** Work instruction **
Once the line holding "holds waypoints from" is found in the listing below, write it out and each later line exactly, up to and including the one holding "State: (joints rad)".

*** Opening Material shown ***

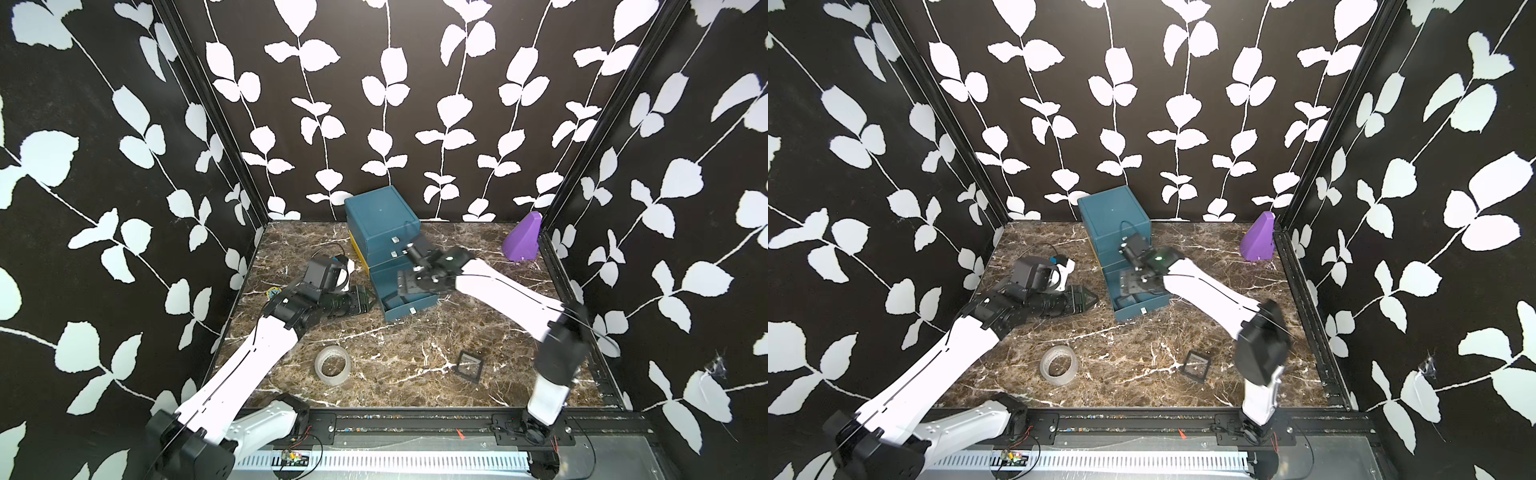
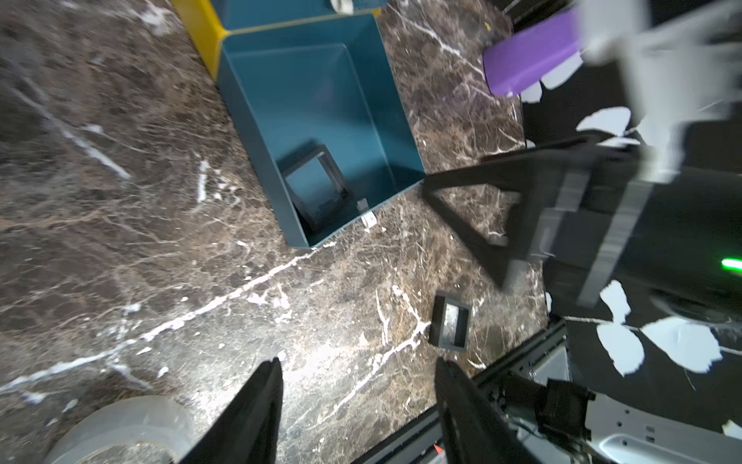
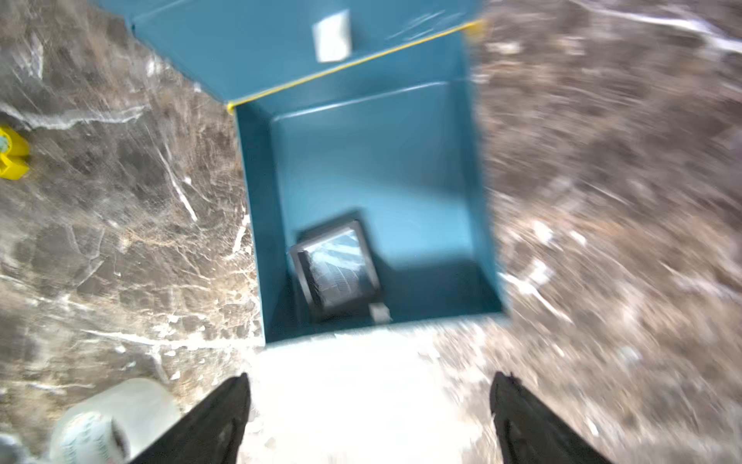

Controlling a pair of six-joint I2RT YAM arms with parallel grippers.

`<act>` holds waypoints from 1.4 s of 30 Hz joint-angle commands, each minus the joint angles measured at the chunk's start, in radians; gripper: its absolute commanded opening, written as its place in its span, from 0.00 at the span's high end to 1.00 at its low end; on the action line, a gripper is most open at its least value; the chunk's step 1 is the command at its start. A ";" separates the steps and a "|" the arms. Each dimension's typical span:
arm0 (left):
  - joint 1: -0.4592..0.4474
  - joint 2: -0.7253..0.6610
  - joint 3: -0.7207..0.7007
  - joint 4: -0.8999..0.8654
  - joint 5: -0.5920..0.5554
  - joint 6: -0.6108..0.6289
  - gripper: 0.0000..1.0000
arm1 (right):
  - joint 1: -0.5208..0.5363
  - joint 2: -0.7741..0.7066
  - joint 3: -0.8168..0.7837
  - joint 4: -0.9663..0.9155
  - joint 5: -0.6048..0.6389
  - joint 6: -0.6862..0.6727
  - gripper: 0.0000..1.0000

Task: Place the brooch boxes into the drawer by color
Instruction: Place the brooch box in the drawer, then pick up the brooch box from the center of the board.

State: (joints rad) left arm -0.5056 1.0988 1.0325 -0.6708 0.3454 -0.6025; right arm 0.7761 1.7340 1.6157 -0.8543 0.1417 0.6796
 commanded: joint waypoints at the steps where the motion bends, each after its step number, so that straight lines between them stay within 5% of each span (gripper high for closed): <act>1: -0.016 0.047 0.035 -0.019 0.120 0.104 0.41 | -0.059 -0.093 -0.132 -0.140 0.045 0.179 0.00; 8: -0.121 0.160 0.078 -0.059 0.161 0.236 0.41 | -0.135 -0.285 -0.421 -0.338 -0.111 0.400 0.00; 16: -0.189 0.238 0.077 -0.023 0.189 0.284 0.40 | -0.133 -0.422 -0.749 -0.183 -0.193 0.554 0.00; 38: -0.189 0.224 0.065 -0.001 0.192 0.274 0.38 | -0.114 -0.293 -0.891 0.081 -0.310 0.564 0.01; 42: -0.189 0.222 0.062 0.003 0.191 0.268 0.38 | -0.110 -0.285 -0.913 0.118 -0.318 0.577 0.13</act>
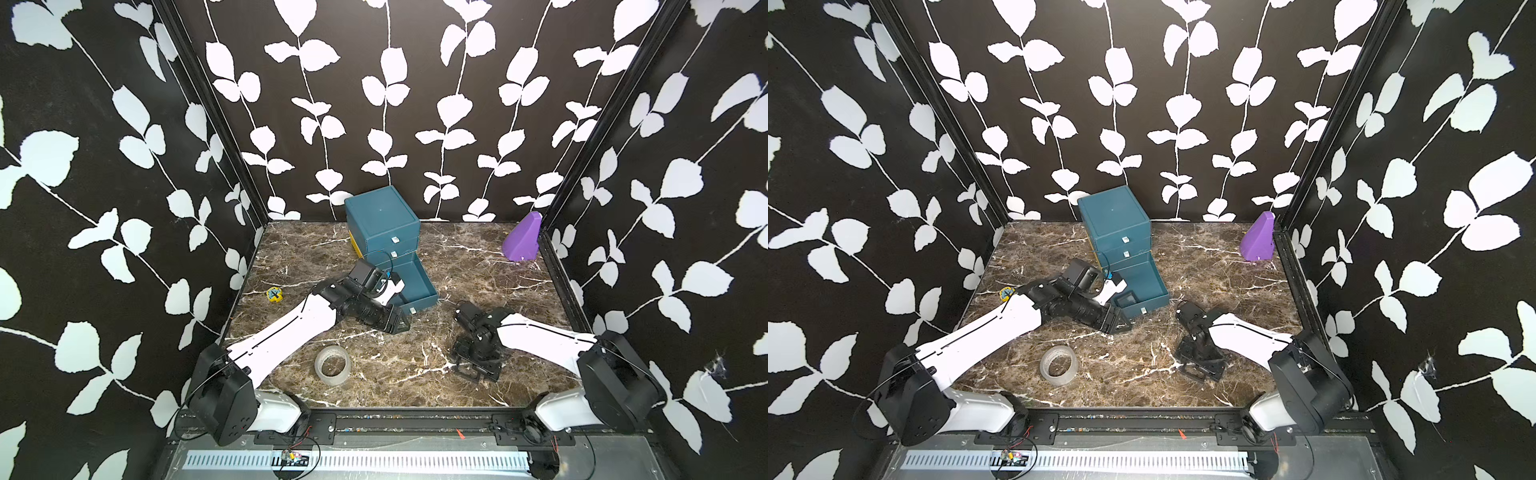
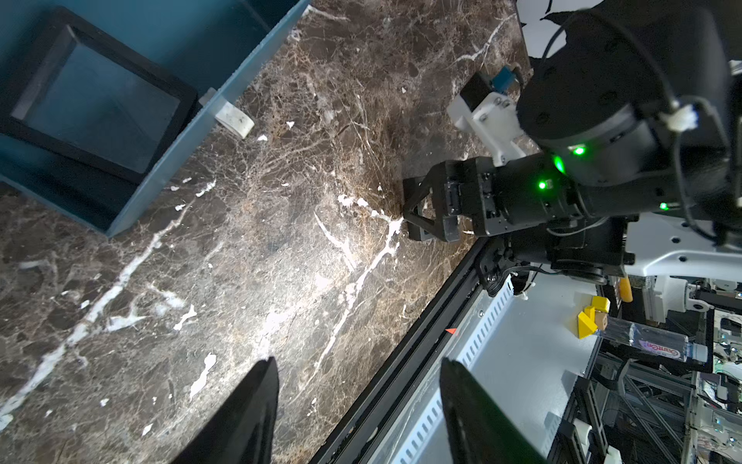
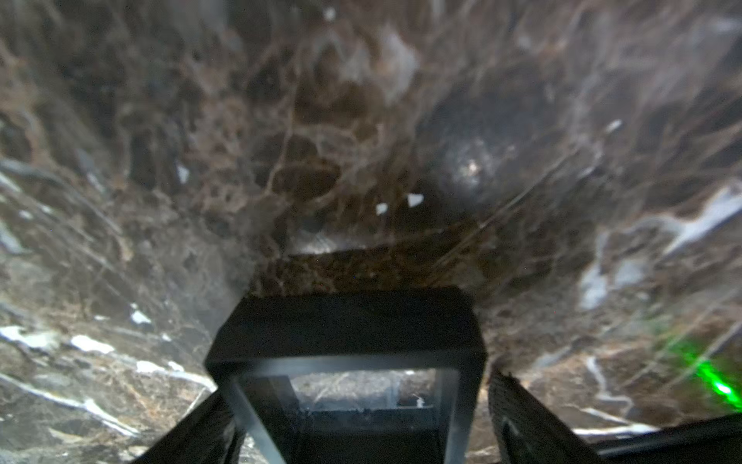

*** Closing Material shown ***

** Answer box **
`<act>` holds waypoints from 1.4 s of 30 Hz joint-angle commands, each minus the joint angles measured at the chunk's start, in radians; gripper: its absolute commanded opening, written as its place in its span, from 0.00 at the span's high end to 1.00 at its low end; on the action line, a gripper is most open at its least value; the chunk's step 1 is the command at its start. A ";" separates the steps and a "|" the arms. Each dimension's typical span:
arm0 (left):
  - joint 1: -0.4592..0.4474
  - joint 2: -0.7253..0.6610
  - joint 3: -0.7207..0.7007
  - joint 4: -0.8999..0.8654
  - joint 5: -0.5920..0.5554
  - joint 6: -0.6108..0.6289
  - gripper: 0.0000..1.0000
arm1 (right):
  - joint 1: -0.5208..0.5363
  - joint 2: -0.7741..0.7066
  - joint 3: -0.8168..0.7837
  - joint 4: -0.9663..0.9155
  - joint 5: -0.6048..0.6389
  - joint 6: -0.6862..0.6727
  - gripper: 0.0000..1.0000

Task: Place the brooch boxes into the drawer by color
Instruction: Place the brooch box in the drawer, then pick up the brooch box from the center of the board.

State: (joints rad) left arm -0.5056 1.0988 1.0325 -0.6708 0.3454 -0.6025; right arm 0.7761 1.7340 1.6157 -0.8543 0.1417 0.6796

There is no more to the output, and the exercise is done.